Passatempos e jogos são, em nossa opinião, apenas um substituto para a verdadeira intimidade. Nesse sentido, eles podem ser vistos como acordos preliminares em vez de alianças. É por isso que podem ser caracterizados como formas agudas de relacionamento.

A verdadeira intimidade começa quando o planejamento individual (geralmente instintivo) se torna mais intenso e os esquemas sociais, motivos ocultos e restrições passam para segundo plano

Somente a intimidade humana pode satisfazer plenamente a fome sensorial e estrutural e a necessidade de reconhecimento. O protótipo dessa intimidade é o ato de relacionamentos amorosos e íntimos.

A fome estrutural é tão importante para a vida quanto a fome sensorial. A fome sensorial e a necessidade de reconhecimento estão associadas à necessidade de evitar déficits agudos nos estímulos sensoriais e emocionais, pois esses déficits levam à degeneração biológica.

A fome estrutural está associada à necessidade de evitar o tédio. S. Kierkegaard descreveu vários desastres decorrentes da incapacidade ou falta de vontade de estruturar o tempo. Se o tédio e a saudade duram o suficiente, então eles se tornam sinônimos de fome emocional e podem ter as mesmas consequências. Uma pessoa isolada da sociedade pode estruturar o tempo de duas maneiras: por meio de atividade ou fantasia. É sabido que uma pessoa pode estar "isolada" das outras mesmo na presença de um grande número de pessoas.

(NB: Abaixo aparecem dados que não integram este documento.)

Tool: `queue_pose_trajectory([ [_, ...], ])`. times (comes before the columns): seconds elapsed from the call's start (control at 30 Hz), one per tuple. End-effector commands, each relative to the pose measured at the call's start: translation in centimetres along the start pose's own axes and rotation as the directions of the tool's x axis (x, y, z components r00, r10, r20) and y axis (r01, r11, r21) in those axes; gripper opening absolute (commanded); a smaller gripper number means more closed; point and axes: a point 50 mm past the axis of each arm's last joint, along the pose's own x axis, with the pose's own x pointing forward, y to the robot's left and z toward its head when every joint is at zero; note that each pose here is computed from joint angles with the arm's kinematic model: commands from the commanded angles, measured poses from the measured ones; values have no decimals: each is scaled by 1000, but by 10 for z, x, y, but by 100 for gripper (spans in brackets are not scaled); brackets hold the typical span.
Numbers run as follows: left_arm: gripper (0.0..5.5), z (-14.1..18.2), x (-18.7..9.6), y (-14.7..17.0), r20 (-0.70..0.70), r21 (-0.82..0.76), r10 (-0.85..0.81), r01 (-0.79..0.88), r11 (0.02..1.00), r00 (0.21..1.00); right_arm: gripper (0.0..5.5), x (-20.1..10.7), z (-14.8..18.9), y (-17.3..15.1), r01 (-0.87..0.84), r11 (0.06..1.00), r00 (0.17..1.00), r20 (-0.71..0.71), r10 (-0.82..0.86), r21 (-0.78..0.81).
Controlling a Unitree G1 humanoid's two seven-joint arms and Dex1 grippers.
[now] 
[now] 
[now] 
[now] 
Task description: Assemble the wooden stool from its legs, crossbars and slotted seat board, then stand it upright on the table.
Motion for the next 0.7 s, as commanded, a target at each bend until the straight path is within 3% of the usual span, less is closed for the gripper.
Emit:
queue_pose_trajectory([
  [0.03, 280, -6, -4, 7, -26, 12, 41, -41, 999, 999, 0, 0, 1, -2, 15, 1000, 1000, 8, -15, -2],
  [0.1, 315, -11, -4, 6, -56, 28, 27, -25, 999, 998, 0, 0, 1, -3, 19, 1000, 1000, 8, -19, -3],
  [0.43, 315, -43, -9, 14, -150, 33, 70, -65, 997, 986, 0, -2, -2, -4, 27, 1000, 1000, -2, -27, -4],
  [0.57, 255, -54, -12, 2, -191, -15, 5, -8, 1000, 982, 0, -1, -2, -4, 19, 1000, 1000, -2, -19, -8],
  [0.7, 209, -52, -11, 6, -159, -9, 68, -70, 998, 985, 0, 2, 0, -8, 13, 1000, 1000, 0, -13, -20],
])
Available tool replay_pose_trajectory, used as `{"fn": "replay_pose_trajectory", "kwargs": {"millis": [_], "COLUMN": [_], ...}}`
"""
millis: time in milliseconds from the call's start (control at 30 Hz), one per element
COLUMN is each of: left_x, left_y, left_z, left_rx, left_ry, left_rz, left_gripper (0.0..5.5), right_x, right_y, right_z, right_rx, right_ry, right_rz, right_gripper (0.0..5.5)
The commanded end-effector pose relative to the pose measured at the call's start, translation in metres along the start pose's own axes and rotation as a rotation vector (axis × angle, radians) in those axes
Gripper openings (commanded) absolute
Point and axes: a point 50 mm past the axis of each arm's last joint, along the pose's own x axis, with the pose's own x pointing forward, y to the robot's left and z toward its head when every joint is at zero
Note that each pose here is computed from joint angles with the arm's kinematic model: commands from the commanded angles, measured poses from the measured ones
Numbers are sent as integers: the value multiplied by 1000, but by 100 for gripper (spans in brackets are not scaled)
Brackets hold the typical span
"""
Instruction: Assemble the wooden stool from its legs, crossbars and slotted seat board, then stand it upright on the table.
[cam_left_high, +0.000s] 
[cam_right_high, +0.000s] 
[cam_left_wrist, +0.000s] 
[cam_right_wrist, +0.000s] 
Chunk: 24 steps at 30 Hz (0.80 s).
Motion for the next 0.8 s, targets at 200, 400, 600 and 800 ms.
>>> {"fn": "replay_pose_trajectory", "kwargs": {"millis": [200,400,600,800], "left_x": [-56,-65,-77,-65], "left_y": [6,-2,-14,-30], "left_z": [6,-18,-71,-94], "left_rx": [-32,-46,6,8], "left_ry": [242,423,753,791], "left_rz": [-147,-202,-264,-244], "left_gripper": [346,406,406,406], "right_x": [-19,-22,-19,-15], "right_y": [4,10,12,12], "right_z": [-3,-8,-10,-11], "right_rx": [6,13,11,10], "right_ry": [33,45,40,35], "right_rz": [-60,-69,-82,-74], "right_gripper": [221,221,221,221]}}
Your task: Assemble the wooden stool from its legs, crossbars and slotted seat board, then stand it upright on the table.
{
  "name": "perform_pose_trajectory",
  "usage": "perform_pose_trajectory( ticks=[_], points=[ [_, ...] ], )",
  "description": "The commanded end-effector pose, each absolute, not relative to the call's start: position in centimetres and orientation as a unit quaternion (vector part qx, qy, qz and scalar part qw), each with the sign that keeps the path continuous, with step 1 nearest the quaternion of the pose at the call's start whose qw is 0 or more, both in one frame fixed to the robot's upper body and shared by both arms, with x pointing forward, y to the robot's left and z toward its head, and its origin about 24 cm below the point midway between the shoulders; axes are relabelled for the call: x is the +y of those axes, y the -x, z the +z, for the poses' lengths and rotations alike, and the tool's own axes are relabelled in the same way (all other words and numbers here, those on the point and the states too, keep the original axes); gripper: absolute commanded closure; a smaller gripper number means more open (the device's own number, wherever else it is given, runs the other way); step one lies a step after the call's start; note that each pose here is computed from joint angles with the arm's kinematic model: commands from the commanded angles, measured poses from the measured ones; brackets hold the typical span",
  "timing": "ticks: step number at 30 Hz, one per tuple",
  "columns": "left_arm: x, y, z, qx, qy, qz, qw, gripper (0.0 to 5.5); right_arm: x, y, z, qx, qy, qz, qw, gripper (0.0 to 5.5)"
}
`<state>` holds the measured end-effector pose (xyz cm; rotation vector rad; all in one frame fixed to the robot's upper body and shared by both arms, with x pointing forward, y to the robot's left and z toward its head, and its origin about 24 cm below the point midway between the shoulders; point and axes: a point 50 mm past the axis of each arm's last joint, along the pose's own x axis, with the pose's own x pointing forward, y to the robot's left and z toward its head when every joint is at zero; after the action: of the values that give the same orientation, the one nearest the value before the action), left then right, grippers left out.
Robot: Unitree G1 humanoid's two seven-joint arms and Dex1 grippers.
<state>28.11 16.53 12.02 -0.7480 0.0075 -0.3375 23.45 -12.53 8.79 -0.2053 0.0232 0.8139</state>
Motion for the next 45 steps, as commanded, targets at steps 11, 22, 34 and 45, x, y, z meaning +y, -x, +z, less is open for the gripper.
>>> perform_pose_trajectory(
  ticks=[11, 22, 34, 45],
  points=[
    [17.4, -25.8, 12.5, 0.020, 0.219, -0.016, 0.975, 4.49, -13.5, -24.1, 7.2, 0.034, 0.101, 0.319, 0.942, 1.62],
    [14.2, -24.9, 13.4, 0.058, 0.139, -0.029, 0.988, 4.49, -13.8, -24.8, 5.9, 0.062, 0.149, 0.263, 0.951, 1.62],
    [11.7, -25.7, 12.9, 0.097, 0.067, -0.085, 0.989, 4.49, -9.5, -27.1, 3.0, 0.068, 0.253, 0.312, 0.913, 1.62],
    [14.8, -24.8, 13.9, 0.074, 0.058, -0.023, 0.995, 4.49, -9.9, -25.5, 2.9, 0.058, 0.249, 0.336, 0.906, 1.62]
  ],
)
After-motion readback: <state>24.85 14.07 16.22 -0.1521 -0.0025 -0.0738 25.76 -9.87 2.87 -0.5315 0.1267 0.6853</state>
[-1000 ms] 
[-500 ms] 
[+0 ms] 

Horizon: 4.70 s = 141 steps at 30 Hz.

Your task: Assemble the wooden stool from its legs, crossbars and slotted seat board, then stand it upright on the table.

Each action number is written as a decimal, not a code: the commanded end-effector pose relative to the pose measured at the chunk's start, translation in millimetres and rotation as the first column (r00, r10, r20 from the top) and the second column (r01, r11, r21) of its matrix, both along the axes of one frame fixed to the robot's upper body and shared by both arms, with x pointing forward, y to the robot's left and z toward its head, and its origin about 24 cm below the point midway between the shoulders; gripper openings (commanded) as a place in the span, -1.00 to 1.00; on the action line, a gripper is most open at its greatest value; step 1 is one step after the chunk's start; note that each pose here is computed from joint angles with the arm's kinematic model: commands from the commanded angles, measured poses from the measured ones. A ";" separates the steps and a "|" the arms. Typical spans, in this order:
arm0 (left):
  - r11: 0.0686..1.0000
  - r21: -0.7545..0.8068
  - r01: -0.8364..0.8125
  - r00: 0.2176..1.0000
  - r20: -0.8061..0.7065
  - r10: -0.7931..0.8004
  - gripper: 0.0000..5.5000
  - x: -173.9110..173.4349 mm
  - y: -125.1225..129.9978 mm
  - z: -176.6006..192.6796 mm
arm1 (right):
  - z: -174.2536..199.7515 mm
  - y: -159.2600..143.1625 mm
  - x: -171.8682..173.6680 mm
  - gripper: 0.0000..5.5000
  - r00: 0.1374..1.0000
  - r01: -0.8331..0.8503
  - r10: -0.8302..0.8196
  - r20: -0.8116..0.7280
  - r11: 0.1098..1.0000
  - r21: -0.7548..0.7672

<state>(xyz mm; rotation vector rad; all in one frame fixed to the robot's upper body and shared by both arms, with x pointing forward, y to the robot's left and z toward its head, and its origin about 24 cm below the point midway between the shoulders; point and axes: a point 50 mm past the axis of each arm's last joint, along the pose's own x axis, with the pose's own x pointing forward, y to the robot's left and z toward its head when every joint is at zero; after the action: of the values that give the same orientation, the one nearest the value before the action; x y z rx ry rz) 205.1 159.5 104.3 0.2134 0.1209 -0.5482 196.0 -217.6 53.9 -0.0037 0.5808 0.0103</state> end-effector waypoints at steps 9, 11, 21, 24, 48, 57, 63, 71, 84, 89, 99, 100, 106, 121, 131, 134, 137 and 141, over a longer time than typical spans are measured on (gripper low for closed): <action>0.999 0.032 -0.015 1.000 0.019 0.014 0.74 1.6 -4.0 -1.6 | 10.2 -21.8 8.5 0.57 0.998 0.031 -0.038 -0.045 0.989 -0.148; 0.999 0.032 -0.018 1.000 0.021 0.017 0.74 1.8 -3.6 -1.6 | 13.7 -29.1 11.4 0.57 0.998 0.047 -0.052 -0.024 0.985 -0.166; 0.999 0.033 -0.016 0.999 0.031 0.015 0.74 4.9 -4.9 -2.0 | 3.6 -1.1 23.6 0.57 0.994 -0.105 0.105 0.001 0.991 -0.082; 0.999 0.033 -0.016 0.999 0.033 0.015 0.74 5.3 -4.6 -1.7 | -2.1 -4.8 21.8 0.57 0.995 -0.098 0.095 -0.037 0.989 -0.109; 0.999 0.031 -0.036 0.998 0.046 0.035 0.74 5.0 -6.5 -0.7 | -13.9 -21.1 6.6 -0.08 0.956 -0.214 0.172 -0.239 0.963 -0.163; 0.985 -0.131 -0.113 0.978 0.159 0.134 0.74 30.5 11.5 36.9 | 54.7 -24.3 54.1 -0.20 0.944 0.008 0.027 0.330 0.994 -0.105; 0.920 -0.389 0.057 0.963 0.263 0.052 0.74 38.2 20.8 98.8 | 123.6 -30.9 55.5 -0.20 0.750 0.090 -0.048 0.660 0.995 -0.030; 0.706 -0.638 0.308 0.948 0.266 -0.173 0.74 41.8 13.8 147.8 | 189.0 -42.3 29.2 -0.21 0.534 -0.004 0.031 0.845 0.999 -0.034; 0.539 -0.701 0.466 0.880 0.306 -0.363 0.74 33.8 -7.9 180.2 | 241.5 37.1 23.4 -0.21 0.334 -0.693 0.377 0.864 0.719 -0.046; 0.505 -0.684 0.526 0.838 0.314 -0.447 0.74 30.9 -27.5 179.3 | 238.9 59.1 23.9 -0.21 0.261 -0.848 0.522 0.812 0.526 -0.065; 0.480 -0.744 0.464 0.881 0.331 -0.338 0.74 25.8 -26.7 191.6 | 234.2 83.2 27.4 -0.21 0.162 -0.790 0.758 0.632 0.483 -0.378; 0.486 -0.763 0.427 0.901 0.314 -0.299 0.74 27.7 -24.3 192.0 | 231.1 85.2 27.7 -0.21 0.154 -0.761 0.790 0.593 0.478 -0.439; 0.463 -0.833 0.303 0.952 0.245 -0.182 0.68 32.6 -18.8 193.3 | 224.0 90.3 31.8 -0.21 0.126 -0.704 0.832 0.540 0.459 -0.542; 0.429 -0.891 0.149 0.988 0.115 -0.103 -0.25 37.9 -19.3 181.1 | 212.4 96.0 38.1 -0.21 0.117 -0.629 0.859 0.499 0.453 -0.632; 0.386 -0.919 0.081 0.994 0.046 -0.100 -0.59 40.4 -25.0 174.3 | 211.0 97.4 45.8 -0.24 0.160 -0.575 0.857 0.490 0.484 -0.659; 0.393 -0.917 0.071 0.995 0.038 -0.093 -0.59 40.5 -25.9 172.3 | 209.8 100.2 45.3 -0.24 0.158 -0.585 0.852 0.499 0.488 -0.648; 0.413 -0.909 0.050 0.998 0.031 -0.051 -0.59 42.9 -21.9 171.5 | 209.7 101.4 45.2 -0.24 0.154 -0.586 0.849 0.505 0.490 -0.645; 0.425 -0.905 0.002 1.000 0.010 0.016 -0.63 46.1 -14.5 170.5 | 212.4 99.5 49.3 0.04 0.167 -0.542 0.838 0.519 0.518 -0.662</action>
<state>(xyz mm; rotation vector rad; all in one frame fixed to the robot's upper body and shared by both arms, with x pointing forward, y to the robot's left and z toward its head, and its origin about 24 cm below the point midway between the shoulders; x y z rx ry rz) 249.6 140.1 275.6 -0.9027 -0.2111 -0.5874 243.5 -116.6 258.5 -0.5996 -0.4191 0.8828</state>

Para um membro de um grupo social de dois ou mais membros, existem várias maneiras de estruturar o tempo

Nós os definimos sequencialmente, do mais simples ao mais complexo:

1. rituais;

2. passatempo;

3. jogos;

4. proximidade;

5. atividade.

Além disso, o último método pode ser a base para todos os outros. Cada membro do grupo busca obter o máximo de satisfação nas transações com outros membros do grupo. Quanto mais satisfação uma pessoa fica, mais disponível ela fica para contatos. Ao mesmo tempo, o planejamento de seus contatos sociais ocorre quase que automaticamente. No entanto, alguns desses "prazeres" dificilmente podem ser chamados assim (por exemplo, um ato de autodestruição). Portanto, mudamos a terminologia e usamos palavras neutras: "ganhar" ou "recompensar".

As "recompensas" recebidas como resultado do contato social são baseadas na manutenção do equilíbrio somático e mental.

Está associado aos seguintes fatores:

1. liberação de tensão;

2. evitar situações psicologicamente perigosas;

3. recebendo "derrames";

4. manter o equilíbrio alcançado.

Todos esses fatores foram estudados e discutidos em detalhes por fisiologistas, psicólogos e psicanalistas.

Traduzido para a linguagem da psiquiatria social, eles podem ser chamados da seguinte forma:

1. "recompensas" internas primárias;

2. "recompensas" externas primárias;

3. "recompensas" secundárias;

4. "recompensas" existenciais (isto é, relacionadas à posição de vida).

Os três primeiros são análogos aos benefícios derivados da doença mental, detalhados em Freud. Aprendemos com a experiência que é muito mais útil e instrutivo analisar as transações sociais em termos da "recompensa" recebida do que considerá-las como mecanismos de defesa.

Em primeiro lugar, a melhor defesa é não participar de nenhuma transação.

Em segundo lugar, o conceito de "proteção" cobre apenas parcialmente os primeiros dois tipos de "recompensas", e tudo o mais, incluindo o terceiro e o quarto tipos, é perdido com essa abordagem. Quer o jogo e a intimidade façam parte da matriz da atividade, são a forma mais gratificante de contato social.

A intimidade de longo prazo, embora não seja tão comum, é principalmente um assunto altamente privado. Mas contatos sociais importantes geralmente fluem como jogos. Eles são o assunto de nossa pesquisa.